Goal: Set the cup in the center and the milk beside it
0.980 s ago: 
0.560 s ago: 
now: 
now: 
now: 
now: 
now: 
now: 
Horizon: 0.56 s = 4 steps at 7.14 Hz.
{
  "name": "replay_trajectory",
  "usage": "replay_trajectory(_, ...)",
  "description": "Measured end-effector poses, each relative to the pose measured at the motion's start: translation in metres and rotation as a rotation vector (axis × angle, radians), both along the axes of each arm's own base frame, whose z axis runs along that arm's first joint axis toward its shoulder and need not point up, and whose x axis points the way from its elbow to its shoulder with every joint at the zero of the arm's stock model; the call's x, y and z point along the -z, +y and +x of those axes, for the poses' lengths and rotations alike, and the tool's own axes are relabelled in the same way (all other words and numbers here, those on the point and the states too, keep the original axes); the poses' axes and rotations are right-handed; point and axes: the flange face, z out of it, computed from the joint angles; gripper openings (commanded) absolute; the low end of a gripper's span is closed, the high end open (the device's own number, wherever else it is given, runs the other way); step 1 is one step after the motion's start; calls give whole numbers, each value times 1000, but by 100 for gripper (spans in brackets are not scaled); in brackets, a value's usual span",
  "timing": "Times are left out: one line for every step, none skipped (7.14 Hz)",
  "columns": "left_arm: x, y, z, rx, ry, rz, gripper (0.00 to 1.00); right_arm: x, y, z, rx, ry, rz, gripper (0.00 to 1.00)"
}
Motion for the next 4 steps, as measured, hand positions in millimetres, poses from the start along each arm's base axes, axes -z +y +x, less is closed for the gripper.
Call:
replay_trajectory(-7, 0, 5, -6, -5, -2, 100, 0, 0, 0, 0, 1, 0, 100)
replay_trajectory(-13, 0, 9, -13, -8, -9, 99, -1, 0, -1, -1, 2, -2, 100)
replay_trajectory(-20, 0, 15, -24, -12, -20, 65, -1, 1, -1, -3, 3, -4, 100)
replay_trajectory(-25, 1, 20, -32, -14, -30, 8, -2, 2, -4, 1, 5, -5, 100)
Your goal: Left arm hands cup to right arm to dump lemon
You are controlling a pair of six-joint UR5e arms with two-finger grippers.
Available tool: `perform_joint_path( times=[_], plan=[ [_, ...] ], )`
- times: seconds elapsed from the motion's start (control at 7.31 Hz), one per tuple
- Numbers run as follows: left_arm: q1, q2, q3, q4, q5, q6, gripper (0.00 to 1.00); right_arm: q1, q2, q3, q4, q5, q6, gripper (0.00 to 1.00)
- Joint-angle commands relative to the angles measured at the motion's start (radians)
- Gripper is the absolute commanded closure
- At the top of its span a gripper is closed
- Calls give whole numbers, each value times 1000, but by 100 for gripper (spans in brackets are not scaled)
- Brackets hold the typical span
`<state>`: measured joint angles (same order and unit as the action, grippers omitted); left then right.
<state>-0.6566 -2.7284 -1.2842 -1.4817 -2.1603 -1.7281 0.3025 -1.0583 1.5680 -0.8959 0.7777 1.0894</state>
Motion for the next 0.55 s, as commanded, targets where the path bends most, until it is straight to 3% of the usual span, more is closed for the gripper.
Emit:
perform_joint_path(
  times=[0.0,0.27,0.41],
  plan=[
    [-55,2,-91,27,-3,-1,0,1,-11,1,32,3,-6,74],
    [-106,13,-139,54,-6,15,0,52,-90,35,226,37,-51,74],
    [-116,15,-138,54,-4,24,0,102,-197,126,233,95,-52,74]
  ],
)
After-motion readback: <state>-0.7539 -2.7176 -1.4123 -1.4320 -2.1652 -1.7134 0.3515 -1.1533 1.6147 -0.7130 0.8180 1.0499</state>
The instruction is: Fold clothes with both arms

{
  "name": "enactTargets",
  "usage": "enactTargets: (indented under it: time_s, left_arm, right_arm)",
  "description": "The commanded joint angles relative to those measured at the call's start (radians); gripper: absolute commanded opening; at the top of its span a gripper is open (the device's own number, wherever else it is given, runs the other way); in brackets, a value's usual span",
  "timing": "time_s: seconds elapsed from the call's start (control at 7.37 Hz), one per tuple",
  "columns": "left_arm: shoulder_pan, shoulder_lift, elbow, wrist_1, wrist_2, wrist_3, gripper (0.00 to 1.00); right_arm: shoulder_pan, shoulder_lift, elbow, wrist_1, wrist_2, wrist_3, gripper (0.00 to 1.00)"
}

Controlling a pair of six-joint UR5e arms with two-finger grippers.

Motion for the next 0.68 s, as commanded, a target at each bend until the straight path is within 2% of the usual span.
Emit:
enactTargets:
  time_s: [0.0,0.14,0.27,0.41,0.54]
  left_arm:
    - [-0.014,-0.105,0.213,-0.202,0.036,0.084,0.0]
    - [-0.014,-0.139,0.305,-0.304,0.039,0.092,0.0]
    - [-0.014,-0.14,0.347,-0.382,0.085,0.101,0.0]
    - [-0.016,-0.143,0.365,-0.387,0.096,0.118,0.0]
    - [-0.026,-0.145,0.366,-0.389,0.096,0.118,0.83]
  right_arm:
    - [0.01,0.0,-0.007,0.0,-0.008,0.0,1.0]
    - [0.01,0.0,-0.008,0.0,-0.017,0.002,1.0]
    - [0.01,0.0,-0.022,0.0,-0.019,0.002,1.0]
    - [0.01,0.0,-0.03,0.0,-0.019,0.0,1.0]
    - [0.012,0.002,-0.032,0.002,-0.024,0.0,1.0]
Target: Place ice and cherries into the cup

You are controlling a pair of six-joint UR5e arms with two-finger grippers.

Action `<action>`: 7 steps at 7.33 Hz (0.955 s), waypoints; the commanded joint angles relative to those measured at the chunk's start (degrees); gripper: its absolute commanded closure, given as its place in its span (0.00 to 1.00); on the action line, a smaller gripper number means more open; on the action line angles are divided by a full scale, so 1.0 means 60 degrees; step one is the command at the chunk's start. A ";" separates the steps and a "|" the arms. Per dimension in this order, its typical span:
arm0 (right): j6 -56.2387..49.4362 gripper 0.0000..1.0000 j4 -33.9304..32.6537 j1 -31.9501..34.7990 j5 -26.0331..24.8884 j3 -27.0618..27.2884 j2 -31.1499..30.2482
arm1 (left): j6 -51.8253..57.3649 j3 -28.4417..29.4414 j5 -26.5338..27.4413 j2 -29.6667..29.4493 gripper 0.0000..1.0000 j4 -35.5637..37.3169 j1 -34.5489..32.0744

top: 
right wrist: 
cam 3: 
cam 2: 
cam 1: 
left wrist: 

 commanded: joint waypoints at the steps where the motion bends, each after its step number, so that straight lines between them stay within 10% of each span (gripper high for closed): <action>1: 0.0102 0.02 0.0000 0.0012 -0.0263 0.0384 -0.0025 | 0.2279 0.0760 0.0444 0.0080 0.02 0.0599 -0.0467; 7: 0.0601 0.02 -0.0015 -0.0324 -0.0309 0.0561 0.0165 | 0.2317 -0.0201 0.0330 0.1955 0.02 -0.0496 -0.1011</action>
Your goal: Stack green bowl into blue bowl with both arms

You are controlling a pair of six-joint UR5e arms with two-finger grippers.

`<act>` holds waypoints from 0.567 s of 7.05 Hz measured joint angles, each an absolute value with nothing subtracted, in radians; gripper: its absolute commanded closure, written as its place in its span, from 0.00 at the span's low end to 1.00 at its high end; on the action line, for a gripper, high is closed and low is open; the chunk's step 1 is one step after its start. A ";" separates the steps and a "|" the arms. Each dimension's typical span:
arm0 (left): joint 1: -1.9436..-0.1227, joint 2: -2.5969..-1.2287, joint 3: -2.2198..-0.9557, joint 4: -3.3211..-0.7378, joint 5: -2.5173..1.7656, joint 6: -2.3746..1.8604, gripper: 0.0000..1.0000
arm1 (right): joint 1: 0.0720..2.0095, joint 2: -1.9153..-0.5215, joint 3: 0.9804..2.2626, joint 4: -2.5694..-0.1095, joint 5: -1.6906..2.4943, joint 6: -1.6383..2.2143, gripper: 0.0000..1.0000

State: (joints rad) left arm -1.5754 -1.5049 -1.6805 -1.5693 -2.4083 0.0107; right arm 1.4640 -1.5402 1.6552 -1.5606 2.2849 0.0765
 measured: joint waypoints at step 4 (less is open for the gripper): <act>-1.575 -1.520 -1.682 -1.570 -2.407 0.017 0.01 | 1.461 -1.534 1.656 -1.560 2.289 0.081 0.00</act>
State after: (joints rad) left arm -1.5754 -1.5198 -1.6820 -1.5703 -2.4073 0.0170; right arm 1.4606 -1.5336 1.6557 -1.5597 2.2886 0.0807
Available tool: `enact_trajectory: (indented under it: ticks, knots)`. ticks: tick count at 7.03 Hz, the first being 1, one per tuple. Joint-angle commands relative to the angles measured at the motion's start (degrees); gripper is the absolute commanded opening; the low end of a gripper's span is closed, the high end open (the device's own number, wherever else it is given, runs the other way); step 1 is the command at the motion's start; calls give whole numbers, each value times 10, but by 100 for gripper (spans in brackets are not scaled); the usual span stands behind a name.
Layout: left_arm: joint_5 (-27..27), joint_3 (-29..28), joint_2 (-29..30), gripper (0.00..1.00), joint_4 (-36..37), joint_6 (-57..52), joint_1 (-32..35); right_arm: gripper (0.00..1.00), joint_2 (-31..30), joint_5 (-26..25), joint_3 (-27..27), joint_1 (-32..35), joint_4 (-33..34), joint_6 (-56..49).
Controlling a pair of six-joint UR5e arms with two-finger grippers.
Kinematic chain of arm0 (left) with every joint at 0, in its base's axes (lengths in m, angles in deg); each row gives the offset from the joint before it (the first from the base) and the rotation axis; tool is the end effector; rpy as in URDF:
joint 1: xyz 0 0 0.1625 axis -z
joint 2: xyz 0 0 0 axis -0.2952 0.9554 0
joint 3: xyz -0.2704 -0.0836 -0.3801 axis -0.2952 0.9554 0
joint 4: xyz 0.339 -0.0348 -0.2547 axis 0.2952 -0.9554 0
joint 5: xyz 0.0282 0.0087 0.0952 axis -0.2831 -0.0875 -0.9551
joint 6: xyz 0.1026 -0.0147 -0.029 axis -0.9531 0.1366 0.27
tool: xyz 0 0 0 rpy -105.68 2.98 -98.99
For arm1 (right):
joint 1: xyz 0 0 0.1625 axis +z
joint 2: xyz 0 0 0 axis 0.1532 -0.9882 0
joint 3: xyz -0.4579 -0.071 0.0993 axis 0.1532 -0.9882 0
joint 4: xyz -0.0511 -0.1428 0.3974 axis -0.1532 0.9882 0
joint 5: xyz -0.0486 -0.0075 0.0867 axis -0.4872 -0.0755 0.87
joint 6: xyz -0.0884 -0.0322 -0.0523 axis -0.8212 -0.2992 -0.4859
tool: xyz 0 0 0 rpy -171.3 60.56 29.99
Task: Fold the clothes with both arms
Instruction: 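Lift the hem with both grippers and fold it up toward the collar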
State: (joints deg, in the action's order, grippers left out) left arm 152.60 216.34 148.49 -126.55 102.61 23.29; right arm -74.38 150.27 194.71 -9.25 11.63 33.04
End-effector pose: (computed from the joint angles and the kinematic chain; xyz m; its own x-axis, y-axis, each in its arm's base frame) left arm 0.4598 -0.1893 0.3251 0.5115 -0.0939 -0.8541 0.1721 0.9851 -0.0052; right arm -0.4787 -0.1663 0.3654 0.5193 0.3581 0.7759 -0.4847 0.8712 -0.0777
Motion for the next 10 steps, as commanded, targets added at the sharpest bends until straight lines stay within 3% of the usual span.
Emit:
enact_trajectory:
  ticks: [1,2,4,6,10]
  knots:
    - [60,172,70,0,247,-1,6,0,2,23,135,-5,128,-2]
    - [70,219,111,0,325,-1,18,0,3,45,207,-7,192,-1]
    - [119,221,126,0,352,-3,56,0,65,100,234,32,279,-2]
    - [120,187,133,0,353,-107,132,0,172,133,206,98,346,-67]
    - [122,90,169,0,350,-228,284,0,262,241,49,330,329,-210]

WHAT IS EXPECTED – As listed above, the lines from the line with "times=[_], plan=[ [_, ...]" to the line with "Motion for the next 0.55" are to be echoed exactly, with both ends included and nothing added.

RESPONSE TO THE EXERCISE –
Available tool: `perform_joint_path( times=[_], plan=[ [_, ...] ], )`
- times: seconds elapsed from the motion's start (control at 7.31 Hz), one per tuple
- Numbers run as follows: left_arm: q1, q2, q3, q4, q5, q6, gripper (0.00 to 1.00); right_arm: q1, q2, q3, q4, q5, q6, gripper (0.00 to 1.00)
- Joint-angle commands relative to the angles measured at the motion's start (radians)
- Gripper is the absolute commanded closure
- At the top of its span a gripper is closed
- Calls give whole numbers, each value times 1000, but by 100 for gripper (spans in brackets are not scaled)
- Brackets hold the typical span
`<state>`: measured joint angles (same order and unit as the action, grippers omitted); left then right.
<state>-0.6566 -2.7284 -1.2842 -1.4817 -2.1603 -1.7281 0.3025 -1.0583 1.5680 -0.8959 0.7777 1.0894</state>
Motion for the next 0.55 s, as commanded, targets where the path bends most, until it is straight to 3% of the usual span, more is closed for the gripper.

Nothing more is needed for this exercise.